For the phylogeny of yeasts, we used the five genes (Additional File 6) with the greatest number of strong reliability values from the list of the best 10 performing genes for recovering fungal phylogeny (as determined by a genome-scale analysis [45] for topological correctness). For fungi, orthologous nuclear genes with strong support values for a given node (bootstrap > 90 and posterior probabilities > 0.95) rarely disagree [46, 47]. We chose species from FUNYBASE [48] that had all of the genes of interest, and added genomic sequences from an additional species of Schizosaccharomyces, and from three genomes where we detected totivirid-like sequences (Additional File 1; a fourth genome with totivirid sequences, D. hansenii was already part of FUNYBASE). Concatenated sequences were aligned in MAFFT [49] and then exposed to culling from GBlocks [50]. We carried out maximum likelihood and Bayesian analyses as for the totivirid alignments above.

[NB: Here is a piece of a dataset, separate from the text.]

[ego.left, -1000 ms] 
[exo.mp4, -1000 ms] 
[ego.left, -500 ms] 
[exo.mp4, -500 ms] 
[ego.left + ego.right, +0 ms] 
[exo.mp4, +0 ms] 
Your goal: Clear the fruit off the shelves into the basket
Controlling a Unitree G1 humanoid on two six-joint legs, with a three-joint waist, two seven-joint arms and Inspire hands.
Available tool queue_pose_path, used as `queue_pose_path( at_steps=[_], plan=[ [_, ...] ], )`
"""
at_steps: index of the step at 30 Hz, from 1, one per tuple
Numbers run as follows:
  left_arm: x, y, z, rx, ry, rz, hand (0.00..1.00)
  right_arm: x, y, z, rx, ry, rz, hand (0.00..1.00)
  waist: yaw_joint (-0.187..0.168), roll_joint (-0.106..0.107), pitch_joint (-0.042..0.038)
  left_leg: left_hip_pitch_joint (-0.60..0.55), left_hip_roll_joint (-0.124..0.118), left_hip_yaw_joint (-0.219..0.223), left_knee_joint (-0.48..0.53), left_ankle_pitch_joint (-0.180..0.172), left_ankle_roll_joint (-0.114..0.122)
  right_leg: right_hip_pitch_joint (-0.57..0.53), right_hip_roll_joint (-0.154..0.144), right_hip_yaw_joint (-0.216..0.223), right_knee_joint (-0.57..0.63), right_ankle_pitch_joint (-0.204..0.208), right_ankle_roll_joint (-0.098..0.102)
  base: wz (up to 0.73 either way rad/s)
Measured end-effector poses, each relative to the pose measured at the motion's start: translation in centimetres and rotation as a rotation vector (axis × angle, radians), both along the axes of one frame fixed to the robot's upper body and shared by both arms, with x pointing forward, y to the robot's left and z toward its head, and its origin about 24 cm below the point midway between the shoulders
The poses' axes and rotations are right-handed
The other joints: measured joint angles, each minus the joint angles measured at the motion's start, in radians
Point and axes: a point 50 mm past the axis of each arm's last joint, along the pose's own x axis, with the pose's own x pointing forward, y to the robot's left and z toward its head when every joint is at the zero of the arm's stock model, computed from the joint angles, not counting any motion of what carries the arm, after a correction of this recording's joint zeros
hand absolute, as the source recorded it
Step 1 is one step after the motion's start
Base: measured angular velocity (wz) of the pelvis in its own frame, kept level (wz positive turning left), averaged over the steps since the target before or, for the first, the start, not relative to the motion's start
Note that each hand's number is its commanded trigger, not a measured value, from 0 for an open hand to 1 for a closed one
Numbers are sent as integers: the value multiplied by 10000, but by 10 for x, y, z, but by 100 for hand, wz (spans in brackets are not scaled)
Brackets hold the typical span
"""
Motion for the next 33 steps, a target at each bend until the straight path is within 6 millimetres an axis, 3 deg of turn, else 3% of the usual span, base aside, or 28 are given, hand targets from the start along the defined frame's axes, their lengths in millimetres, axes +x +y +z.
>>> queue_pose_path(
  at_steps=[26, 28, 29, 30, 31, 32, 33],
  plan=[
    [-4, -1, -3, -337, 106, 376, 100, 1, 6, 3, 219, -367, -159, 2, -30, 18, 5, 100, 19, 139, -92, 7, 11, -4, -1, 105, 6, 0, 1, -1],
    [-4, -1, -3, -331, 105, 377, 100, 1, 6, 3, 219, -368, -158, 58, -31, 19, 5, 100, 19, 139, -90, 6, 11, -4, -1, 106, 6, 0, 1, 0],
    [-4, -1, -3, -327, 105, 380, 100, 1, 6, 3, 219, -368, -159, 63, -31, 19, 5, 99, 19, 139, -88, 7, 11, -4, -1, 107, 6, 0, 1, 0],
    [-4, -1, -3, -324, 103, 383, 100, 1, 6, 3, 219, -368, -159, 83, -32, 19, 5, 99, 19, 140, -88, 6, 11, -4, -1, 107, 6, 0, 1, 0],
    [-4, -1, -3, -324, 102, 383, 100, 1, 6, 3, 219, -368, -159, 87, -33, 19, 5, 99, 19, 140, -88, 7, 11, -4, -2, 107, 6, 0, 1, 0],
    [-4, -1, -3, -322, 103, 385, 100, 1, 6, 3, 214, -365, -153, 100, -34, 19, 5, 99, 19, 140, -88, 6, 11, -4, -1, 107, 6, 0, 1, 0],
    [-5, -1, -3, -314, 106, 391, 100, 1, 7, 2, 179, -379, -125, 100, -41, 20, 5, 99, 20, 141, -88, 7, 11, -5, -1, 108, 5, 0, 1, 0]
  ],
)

A test of the homogeneity of substitution patterns between viral and fungal sequences for the Cp-like genes was carried out in MEGA4 [51]. We used the Disparity Index test [52] with P-values estimated from 1000 Monte Carlo based replicates (Additional File 2). The most divergent sequence (S. cerevisiae virus La (L-BC)) and the shortest sequence (C. parapsilosis) were culled for this analysis because we wanted to retain informative alignment positions when gapped sites are completely deleted. After positions with gaps and missing data were eliminated a dataset of 1446 positions was retained.

Tests of neutral evolution for the Cp-like gene copies in fungi were carried out in MEGA4. The test statistic is (dN - dS) where dS and dN are the numbers of synonymous and nonsynonymous substitutions per site, respectively. The variance of the difference was computed using the bootstrap method (500 replicates). Analyses were conducted using the Kumar method in MEGA4 [51]. Ka/Ks ratios were calculated by the Ka/Ks calculator http://services.cbu.uib.no/tools/kaks and plotted on a tree using the methods of [53]. GC content was estimated from the alignment. The ratio of nonsynonymous (Ka) to synonymous (Ks) nucleotide substitution rates is an indicator of selective pressures on genes. A ratio of less than one indicates selective pressure to conserve protein sequence. Note that values are averaged over sites.